Regardless of the reasons behind the cancellation, though, it seemed to come out of left field. Business Insider reports that Swamp Thing had a three-season plan in mind with the concept of going beyond that with spin-offs, including a potential Justice League Dark series. Instead, the first season got cut from 13 episodes down to 10 and then canceled after its first episode aired. No one on the set of Swamp Thing seemed to understand that the production was in trouble, and sets were left up in North Carolina even after the final episode completed filming.

The cancellation was also a complete shock to fans, who took to Twitter with #SaveSwampThing. Many fans are throwing blame around, but it seems that a lot of that blame should shift to WarnerMedia and its upcoming streaming service. Rumors suggest that WarnerMedia has plans on eventually shutting down DC Universe and bringing that programming into its WarnerMedia streaming subscription service when it premieres.
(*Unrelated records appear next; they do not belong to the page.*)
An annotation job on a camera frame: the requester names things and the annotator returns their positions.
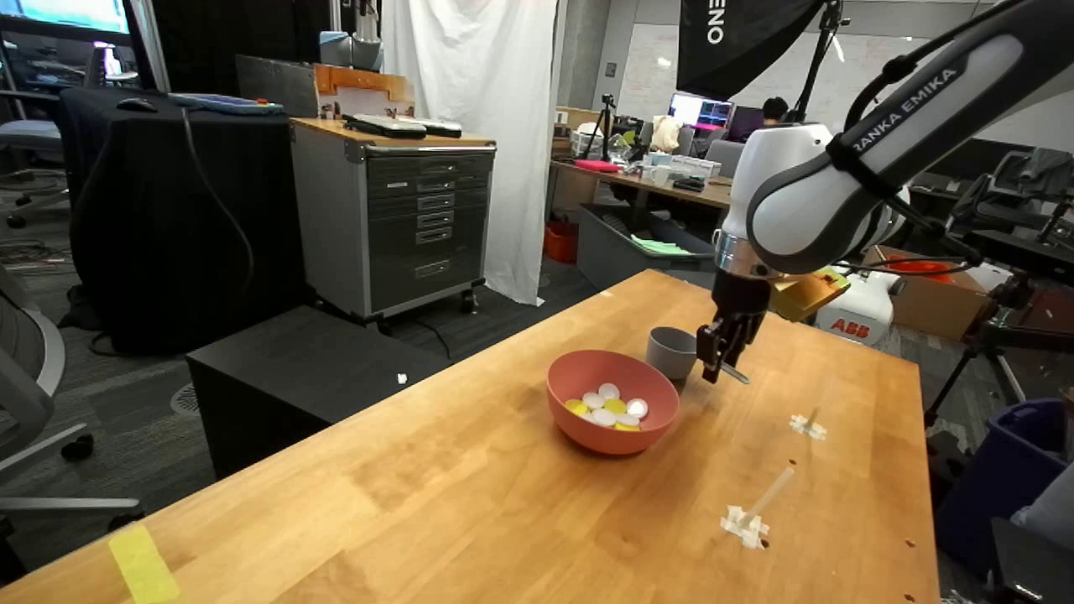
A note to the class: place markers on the blue office chair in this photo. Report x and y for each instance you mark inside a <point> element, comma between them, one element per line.
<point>29,138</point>

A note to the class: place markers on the white machine housing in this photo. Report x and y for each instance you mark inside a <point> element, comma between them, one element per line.
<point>860,315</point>

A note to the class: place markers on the lit monitor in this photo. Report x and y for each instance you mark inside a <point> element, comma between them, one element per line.
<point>701,111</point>

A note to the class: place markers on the grey panel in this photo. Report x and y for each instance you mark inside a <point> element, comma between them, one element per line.
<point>273,84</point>

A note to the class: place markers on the black low box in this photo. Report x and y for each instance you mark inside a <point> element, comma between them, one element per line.
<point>285,386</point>

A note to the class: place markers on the peach bowl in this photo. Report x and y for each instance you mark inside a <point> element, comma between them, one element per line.
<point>587,440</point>

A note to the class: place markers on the black flat device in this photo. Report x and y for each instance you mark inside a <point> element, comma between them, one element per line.
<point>394,126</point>

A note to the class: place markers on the white tape mark with stick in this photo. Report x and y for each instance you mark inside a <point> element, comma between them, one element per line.
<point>745,527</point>

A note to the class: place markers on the person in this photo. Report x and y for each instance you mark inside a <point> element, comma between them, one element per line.
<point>774,110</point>

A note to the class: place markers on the cardboard box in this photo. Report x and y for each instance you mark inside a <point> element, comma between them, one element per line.
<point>940,306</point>

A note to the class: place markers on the grey metal drawer cabinet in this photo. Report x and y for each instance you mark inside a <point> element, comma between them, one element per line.
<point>419,226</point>

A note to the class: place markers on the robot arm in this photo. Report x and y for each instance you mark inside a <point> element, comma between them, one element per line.
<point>889,159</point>

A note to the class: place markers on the black computer mouse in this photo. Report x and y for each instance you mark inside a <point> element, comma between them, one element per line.
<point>137,105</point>

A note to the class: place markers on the cluttered wooden desk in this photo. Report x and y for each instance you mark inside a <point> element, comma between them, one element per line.
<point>646,183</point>

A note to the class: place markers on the red bin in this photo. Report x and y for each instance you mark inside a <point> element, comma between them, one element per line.
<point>560,243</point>

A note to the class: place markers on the orange wooden frame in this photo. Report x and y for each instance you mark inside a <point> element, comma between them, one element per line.
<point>361,82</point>

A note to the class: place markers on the black office chair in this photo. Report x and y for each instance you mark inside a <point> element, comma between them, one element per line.
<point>1015,189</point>

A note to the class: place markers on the small white tape mark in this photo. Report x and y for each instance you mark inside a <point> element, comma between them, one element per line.
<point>807,428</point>

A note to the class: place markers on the white bottle cap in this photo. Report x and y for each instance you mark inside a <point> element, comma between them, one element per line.
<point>628,419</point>
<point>603,417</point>
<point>592,400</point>
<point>638,408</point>
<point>608,391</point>

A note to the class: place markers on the black softbox on stand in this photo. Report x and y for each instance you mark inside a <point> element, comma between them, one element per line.
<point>738,42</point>

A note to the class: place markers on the white curtain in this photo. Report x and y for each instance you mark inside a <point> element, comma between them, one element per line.
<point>495,126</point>

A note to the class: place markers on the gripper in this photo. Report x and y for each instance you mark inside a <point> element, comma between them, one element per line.
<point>740,295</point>

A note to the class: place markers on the black draped table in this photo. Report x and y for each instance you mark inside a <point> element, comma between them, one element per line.
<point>143,235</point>

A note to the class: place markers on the yellow bottle cap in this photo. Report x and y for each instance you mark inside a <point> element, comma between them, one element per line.
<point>616,406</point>
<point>576,407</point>
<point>626,427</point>

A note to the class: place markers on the grey office chair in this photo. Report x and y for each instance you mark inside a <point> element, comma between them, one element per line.
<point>25,377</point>

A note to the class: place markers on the yellow tape strip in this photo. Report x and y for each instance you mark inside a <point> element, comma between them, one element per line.
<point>143,566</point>

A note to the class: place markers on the blue bin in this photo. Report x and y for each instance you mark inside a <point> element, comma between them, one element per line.
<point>1007,478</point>

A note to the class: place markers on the camera on tripod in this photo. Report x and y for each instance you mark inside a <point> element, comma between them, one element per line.
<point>606,126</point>
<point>998,335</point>

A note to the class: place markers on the grey storage bin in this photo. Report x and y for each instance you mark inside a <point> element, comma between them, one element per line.
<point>612,252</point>

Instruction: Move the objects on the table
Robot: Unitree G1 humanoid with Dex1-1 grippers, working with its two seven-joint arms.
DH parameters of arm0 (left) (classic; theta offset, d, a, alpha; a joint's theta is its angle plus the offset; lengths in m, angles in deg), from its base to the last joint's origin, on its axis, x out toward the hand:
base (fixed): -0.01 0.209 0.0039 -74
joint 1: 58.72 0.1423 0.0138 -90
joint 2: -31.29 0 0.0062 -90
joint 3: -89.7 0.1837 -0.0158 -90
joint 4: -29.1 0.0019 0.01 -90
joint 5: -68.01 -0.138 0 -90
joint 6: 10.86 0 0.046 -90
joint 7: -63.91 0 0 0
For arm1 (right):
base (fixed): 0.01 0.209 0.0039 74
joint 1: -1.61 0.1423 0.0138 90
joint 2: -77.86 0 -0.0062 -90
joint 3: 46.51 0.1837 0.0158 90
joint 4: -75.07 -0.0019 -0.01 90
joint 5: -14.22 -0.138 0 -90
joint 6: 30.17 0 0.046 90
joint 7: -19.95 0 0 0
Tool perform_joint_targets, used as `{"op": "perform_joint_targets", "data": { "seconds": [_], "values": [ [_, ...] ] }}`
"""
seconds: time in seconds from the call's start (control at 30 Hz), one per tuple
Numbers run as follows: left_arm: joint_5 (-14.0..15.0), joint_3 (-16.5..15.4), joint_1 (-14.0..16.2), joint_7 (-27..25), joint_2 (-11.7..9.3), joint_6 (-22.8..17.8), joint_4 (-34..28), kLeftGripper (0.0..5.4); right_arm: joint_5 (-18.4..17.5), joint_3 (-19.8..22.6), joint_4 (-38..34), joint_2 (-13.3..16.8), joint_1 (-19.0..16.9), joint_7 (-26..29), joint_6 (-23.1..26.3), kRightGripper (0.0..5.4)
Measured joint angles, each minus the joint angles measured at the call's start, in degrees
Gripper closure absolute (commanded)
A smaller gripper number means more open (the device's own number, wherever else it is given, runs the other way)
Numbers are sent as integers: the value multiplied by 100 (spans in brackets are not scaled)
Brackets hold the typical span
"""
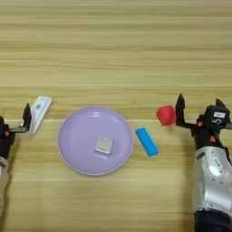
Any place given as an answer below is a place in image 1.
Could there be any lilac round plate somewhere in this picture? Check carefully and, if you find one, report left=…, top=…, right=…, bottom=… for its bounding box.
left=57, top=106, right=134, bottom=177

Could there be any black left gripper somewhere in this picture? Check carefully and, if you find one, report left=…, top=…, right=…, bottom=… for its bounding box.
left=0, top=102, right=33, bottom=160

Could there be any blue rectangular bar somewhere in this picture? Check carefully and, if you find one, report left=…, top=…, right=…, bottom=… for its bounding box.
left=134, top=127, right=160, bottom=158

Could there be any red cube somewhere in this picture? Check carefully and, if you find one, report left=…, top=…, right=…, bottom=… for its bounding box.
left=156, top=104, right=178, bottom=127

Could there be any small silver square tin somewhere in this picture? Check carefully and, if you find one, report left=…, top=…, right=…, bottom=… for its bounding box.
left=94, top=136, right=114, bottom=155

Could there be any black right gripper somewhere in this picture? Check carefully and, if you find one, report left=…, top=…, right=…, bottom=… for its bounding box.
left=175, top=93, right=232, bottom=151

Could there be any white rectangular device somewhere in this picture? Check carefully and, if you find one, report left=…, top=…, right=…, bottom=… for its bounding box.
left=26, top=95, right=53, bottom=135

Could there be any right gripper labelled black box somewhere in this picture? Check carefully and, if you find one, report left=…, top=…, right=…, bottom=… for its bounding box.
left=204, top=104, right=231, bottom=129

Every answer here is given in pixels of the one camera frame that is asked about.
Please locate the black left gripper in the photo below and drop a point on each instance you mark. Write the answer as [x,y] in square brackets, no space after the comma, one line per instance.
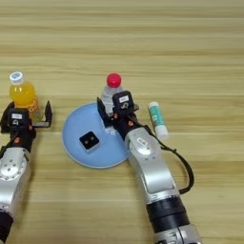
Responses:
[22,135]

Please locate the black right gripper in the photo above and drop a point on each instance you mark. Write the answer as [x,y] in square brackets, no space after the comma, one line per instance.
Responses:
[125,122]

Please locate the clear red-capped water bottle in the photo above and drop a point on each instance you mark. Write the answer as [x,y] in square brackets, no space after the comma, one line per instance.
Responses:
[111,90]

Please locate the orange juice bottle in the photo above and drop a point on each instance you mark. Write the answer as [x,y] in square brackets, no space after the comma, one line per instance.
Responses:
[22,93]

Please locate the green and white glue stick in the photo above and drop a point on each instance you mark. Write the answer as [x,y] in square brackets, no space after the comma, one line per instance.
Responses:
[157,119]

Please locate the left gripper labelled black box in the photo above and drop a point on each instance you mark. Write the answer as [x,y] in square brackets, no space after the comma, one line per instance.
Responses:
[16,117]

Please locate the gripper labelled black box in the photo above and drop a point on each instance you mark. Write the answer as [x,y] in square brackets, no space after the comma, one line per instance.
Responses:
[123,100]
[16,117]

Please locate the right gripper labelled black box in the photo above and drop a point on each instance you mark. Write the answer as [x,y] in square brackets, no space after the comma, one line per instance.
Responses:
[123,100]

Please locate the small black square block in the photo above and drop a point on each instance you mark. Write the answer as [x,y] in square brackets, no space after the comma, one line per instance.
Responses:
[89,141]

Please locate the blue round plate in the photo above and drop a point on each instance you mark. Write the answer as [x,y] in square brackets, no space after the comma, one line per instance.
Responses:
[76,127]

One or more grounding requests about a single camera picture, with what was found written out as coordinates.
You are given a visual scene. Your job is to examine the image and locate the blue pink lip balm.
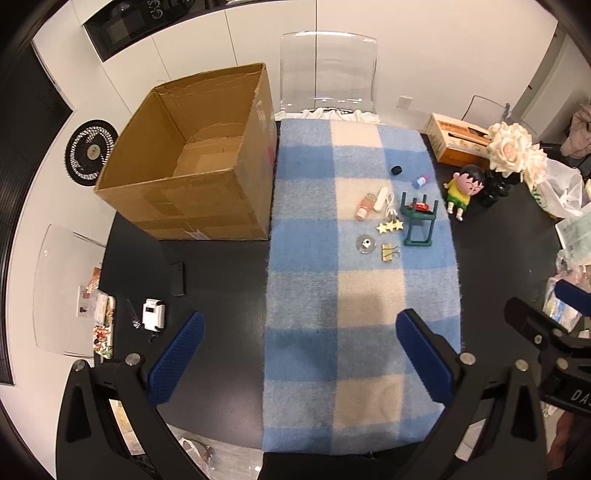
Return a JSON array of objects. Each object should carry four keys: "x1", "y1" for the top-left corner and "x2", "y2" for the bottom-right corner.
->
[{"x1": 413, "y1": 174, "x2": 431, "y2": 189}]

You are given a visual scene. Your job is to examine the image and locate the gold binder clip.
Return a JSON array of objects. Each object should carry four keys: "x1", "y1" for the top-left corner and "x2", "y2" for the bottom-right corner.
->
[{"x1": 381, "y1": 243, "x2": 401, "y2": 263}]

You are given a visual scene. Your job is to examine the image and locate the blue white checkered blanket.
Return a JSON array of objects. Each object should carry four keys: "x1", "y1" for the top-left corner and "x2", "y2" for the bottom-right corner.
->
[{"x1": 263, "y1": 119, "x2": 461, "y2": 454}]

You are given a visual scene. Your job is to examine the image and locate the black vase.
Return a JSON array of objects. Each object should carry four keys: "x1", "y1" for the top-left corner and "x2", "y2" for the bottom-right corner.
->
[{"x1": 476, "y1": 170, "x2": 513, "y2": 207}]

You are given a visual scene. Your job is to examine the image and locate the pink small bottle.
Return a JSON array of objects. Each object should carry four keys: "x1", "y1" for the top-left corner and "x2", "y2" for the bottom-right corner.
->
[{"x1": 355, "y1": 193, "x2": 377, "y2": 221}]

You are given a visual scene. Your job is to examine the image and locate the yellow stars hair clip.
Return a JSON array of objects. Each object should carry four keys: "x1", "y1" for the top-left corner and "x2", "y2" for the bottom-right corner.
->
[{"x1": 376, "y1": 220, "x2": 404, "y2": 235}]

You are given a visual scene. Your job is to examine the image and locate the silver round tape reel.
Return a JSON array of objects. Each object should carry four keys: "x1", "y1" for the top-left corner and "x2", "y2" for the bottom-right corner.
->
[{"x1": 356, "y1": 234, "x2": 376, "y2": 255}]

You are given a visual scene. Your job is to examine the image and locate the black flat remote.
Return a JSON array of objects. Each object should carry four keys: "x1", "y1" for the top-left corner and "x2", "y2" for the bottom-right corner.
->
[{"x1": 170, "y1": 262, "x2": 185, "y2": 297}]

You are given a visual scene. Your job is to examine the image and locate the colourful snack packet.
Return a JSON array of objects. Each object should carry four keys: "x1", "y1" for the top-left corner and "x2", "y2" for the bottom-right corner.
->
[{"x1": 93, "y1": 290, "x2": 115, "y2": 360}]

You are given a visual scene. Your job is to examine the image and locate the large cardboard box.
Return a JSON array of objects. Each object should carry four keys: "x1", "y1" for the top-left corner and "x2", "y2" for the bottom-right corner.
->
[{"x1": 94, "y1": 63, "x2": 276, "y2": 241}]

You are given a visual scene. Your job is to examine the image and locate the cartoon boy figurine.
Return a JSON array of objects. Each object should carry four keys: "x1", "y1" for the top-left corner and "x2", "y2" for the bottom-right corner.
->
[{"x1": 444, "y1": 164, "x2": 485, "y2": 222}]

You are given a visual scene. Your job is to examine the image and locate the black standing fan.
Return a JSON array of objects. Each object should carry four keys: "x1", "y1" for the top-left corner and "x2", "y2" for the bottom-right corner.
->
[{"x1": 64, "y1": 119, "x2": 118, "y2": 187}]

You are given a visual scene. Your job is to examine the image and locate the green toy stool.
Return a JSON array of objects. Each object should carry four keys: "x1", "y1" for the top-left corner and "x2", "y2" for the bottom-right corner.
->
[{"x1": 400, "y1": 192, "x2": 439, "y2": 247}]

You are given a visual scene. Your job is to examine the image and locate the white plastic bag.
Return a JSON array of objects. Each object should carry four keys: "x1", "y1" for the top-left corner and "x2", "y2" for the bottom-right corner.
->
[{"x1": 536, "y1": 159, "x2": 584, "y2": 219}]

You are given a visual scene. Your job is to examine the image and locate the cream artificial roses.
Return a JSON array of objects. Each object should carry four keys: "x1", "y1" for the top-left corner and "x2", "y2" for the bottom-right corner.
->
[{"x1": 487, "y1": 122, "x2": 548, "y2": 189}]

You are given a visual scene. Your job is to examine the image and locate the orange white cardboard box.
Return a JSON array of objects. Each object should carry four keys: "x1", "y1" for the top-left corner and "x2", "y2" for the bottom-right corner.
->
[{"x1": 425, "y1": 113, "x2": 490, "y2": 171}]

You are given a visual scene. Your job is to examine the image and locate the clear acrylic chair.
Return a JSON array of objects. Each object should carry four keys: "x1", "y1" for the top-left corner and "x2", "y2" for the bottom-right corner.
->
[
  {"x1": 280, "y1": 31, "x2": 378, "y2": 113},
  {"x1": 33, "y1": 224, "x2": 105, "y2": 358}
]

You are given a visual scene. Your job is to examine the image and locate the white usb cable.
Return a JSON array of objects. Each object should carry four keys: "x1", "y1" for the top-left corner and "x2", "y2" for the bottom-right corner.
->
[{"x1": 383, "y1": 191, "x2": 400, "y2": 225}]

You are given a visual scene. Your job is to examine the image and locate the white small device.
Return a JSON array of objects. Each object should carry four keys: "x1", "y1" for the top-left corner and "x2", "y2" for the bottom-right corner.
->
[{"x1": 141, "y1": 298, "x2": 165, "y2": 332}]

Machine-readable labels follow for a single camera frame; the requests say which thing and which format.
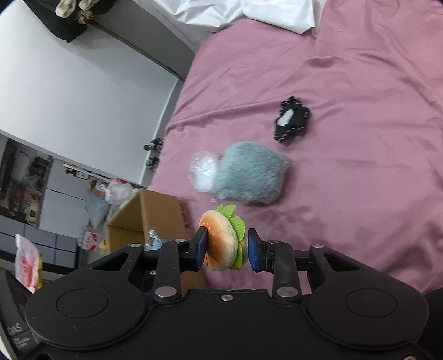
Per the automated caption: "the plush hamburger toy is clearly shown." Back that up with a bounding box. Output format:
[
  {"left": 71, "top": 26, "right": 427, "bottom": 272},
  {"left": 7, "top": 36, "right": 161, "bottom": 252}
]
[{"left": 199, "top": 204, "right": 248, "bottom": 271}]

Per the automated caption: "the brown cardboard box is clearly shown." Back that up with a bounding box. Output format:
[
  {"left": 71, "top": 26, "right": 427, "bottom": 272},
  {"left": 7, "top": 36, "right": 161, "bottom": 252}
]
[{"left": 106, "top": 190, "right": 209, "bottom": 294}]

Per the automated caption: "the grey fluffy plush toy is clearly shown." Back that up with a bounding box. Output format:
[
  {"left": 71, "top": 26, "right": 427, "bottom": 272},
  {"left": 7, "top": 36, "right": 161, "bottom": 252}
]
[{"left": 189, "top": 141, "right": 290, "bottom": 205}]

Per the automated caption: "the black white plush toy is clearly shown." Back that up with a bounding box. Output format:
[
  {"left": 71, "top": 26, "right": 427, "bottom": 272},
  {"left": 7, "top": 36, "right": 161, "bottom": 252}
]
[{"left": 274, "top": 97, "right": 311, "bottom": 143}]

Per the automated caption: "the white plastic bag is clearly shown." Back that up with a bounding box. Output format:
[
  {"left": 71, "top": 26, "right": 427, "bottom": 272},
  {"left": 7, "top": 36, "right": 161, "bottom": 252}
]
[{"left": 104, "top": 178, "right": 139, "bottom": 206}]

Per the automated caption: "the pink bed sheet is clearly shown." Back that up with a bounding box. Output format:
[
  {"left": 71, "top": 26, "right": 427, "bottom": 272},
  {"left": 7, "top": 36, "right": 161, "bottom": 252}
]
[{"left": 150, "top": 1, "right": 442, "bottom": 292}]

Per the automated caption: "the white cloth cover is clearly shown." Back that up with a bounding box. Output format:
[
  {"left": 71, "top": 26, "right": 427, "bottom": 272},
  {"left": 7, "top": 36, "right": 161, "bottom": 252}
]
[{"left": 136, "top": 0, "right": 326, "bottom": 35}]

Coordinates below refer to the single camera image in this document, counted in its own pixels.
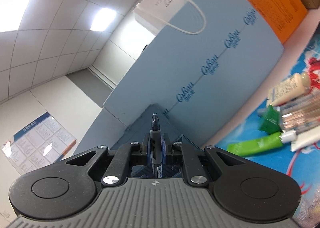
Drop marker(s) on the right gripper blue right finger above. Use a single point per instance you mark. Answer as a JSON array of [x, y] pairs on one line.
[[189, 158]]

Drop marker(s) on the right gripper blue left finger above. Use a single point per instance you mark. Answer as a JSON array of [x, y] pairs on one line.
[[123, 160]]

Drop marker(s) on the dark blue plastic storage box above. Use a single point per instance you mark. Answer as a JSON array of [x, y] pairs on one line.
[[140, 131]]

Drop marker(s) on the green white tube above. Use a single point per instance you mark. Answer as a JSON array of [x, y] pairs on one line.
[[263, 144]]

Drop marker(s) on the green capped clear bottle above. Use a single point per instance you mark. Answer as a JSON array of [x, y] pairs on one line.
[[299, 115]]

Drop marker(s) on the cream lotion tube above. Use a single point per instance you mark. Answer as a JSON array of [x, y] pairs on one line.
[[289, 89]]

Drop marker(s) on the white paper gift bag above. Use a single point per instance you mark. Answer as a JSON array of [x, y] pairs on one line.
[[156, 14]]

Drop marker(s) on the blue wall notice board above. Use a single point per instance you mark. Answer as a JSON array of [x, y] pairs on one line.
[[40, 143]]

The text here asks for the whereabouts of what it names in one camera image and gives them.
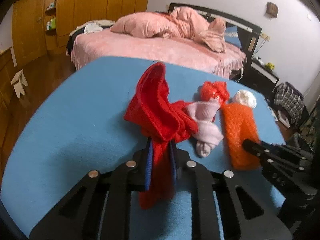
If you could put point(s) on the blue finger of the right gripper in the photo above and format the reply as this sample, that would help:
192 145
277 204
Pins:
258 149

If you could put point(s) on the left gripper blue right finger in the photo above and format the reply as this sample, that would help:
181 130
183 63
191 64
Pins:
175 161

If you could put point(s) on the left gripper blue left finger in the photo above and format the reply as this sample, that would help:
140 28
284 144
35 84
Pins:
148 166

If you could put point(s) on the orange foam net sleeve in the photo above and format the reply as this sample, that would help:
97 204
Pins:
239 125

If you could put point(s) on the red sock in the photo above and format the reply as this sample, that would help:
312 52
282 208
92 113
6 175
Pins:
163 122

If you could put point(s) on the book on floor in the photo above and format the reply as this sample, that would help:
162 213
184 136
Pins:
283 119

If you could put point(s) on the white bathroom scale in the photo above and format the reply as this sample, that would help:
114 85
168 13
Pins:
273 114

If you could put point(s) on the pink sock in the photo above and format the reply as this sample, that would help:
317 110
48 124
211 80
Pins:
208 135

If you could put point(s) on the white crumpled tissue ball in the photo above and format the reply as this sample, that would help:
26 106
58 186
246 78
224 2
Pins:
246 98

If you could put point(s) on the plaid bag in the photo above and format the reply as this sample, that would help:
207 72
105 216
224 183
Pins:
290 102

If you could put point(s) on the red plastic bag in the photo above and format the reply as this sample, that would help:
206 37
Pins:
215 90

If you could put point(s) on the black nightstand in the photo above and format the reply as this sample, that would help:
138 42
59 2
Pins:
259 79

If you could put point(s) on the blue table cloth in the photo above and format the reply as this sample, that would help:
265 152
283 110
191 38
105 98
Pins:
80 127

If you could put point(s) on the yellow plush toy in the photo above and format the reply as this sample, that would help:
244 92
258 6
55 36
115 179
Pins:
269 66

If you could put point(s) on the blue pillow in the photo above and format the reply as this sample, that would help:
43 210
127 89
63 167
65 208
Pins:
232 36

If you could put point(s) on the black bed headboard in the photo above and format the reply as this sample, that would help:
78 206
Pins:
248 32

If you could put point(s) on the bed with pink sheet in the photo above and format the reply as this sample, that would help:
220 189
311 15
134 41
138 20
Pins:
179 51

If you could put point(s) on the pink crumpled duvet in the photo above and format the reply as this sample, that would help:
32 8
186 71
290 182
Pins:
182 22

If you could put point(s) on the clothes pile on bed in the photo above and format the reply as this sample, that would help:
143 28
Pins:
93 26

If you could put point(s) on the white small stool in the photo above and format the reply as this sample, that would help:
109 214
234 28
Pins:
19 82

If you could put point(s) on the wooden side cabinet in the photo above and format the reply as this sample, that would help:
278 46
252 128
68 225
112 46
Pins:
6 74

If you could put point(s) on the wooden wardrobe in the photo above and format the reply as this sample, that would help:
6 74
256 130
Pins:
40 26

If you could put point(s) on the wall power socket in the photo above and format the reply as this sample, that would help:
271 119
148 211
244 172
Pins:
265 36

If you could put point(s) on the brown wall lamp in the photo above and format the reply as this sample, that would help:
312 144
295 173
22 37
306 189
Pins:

The problem with that idea is WarnerMedia could cost around $17 per month, making it one of the most expensive standalone streaming services on the market. WarnerMedia would include HBO content, as well as all WarnerMedia-related network content, but it sort of goes against the grain of what cord cutters like about streaming services: the ability to pick and choose what content they want. WarnerMedia's model is a lot like the cable model, where consumers have to pay a higher monthly fee for more content, including content they don't want. If DC Universe gets folded into WarnerMedia, will those viewers only interested in DC television shows pay that much to watch?

In the meantime, Swamp Thing will still air all remaining episodes on DC Universe. Executive producer James Wan urged fans to keep watching Swamp Thing because he feels the series deserves at least that much. However, it's hard for viewers to commit to a show they know won't continue after its first season, particularly when it's likely the season finale will end on a cliffhanger. It makes it even more difficult when viewers realize the show had a three-season plan in mind, especially now that two of those seasons are officially scrapped.